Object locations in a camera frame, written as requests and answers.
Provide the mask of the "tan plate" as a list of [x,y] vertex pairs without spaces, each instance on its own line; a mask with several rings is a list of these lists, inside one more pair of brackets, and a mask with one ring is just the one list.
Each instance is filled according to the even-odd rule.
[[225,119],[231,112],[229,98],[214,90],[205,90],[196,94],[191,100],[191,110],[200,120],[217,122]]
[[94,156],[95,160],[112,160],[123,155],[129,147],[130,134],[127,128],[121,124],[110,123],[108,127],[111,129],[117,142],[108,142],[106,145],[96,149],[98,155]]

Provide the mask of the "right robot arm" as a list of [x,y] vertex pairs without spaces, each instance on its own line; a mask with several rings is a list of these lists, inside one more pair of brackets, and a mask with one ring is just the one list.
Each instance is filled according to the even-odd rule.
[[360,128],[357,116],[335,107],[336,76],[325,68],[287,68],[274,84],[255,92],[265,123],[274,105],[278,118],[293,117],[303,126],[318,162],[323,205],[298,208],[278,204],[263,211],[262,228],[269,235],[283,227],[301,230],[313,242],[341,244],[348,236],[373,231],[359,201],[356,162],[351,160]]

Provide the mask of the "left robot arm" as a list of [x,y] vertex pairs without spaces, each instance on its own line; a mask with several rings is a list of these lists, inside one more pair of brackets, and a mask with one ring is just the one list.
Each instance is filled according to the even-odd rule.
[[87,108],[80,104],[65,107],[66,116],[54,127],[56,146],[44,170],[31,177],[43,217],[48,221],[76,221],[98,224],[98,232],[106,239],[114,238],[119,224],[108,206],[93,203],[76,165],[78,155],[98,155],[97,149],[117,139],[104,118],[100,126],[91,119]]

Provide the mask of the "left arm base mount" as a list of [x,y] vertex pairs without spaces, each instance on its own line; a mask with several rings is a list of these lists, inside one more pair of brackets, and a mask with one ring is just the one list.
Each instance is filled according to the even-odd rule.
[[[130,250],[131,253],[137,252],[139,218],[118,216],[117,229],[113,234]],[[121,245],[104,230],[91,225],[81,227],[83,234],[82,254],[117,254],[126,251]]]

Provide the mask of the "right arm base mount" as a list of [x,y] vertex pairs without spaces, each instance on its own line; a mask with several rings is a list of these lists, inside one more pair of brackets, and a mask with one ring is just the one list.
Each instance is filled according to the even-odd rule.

● **TASK OBJECTIVE**
Lines that hold the word "lists" are the ones to copy from the entries above.

● **SOLUTION TO THIS EXERCISE**
Provide the mask of the "tan plate" as a list of [x,y] vertex pairs without spaces, each instance on its own line; a mask with several rings is a list of these lists, inside one more pair of brackets, and a mask with one ring is just the one list.
Provide the mask of the "right robot arm" as a list of [x,y] vertex pairs without spaces, each instance on its own line; a mask with several rings is a list of these lists, inside one more pair of brackets, and a mask with one ring is just the one list.
Provide the mask of the "left robot arm" as a list of [x,y] vertex pairs without spaces, each instance on its own line; a mask with several rings is a list of these lists, inside one more pair of brackets, and a mask with one ring is just the one list.
Provide the mask of the "left arm base mount" as a list of [x,y] vertex pairs without spaces, each instance on its own line; a mask with several rings is a list of these lists, inside one more pair of brackets, and a mask with one ring is just the one list.
Provide the mask of the "right arm base mount" as a list of [x,y] vertex pairs without spaces, each instance on its own line; a mask with several rings is a list of these lists, inside one more pair of brackets, and a mask with one ring is just the one list.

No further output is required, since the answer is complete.